*The task*. Verbatim, and with nothing else, reproduce the data below from its first line through the line containing "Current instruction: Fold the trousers".

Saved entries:
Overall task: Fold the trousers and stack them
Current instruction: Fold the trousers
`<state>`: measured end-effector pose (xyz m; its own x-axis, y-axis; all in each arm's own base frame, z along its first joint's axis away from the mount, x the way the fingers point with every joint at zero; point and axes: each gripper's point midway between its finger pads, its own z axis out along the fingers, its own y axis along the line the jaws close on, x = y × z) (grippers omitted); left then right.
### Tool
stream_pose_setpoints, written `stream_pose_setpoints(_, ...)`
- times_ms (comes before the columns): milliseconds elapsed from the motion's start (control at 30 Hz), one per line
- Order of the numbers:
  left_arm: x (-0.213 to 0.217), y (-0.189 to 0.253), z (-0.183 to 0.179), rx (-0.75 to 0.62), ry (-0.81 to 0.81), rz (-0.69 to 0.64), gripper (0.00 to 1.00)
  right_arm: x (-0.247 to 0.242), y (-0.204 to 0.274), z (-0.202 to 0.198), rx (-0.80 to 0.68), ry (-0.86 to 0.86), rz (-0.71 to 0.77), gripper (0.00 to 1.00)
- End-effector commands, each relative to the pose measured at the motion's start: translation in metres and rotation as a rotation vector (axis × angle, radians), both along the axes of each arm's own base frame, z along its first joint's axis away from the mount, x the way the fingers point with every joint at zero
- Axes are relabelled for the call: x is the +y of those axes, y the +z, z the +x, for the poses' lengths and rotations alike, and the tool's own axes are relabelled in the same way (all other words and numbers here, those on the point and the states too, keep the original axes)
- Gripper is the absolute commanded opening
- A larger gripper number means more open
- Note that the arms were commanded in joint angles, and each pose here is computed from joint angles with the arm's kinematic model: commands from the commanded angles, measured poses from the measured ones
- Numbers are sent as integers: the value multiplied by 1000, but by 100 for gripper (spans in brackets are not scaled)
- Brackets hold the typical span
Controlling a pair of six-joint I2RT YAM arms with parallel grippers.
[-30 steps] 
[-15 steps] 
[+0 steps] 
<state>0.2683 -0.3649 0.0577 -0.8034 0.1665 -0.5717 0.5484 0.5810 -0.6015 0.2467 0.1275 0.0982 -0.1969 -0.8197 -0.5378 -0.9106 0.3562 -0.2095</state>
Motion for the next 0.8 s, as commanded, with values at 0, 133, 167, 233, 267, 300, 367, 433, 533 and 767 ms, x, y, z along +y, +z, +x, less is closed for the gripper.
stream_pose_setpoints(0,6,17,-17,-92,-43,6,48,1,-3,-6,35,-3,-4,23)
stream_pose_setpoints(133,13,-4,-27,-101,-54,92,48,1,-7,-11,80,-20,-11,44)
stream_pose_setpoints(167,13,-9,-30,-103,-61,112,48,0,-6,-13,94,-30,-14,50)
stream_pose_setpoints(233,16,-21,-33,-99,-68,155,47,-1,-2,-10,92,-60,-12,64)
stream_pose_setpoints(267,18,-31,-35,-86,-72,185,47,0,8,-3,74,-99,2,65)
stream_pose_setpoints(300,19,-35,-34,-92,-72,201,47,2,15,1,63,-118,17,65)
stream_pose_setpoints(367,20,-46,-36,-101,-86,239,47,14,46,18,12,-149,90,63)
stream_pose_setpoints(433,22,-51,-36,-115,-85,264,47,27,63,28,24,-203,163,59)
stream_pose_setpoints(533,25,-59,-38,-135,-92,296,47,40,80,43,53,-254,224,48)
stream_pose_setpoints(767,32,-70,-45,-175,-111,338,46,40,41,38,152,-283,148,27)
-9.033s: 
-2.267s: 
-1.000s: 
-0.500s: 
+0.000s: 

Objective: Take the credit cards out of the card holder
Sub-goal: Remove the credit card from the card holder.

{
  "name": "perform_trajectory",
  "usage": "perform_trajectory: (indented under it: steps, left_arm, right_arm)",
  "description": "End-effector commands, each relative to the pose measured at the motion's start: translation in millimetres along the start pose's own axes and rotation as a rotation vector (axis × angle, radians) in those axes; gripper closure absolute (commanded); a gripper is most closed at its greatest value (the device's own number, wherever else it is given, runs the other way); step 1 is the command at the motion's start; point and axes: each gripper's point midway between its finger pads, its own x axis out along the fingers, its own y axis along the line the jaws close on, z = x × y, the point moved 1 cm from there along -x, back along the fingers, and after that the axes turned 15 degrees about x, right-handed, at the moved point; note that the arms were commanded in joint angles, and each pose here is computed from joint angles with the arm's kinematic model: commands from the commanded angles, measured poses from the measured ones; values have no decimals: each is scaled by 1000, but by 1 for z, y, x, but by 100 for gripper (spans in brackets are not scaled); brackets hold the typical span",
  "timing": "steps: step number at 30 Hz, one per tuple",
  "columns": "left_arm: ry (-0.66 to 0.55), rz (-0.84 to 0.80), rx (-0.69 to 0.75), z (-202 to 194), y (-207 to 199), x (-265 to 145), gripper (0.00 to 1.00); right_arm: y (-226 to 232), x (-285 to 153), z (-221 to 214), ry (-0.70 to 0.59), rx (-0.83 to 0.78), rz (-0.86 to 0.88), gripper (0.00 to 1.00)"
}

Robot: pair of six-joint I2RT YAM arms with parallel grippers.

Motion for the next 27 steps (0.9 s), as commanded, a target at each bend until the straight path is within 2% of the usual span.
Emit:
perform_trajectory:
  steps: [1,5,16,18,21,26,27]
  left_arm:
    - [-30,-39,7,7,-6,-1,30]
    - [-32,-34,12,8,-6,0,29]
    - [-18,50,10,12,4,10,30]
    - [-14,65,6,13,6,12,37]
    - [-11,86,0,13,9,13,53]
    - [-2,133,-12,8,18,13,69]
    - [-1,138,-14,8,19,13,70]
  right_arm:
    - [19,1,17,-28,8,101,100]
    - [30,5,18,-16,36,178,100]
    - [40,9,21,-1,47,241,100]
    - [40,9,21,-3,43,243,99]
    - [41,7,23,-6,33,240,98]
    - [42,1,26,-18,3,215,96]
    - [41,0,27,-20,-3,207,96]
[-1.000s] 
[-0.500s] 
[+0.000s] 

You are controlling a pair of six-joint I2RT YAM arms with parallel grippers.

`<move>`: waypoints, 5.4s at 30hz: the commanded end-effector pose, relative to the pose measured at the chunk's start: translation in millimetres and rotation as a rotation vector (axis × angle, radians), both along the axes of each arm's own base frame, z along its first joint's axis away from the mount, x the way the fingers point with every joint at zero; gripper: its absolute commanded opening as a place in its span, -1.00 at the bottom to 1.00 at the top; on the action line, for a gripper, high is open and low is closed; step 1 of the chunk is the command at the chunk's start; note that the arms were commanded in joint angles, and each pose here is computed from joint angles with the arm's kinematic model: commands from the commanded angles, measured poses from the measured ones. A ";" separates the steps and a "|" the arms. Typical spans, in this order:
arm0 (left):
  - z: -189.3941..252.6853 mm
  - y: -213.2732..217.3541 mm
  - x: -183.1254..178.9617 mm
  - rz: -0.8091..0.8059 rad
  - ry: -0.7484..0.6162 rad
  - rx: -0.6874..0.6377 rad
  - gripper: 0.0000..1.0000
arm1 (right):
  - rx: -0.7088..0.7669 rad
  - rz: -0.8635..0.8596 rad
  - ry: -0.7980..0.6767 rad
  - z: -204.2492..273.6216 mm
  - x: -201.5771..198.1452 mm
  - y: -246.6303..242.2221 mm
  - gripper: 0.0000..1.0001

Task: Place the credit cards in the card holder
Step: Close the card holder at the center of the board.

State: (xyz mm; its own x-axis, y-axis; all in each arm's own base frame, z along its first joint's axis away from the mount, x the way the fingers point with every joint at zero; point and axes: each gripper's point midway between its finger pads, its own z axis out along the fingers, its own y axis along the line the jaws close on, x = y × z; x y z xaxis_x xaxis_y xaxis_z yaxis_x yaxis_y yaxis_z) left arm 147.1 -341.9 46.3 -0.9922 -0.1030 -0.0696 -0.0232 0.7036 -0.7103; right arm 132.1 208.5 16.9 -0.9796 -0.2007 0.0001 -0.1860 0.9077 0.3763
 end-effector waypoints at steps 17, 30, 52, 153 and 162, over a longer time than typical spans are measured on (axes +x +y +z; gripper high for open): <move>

*Answer box*.
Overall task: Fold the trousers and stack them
Current instruction: Fold the trousers

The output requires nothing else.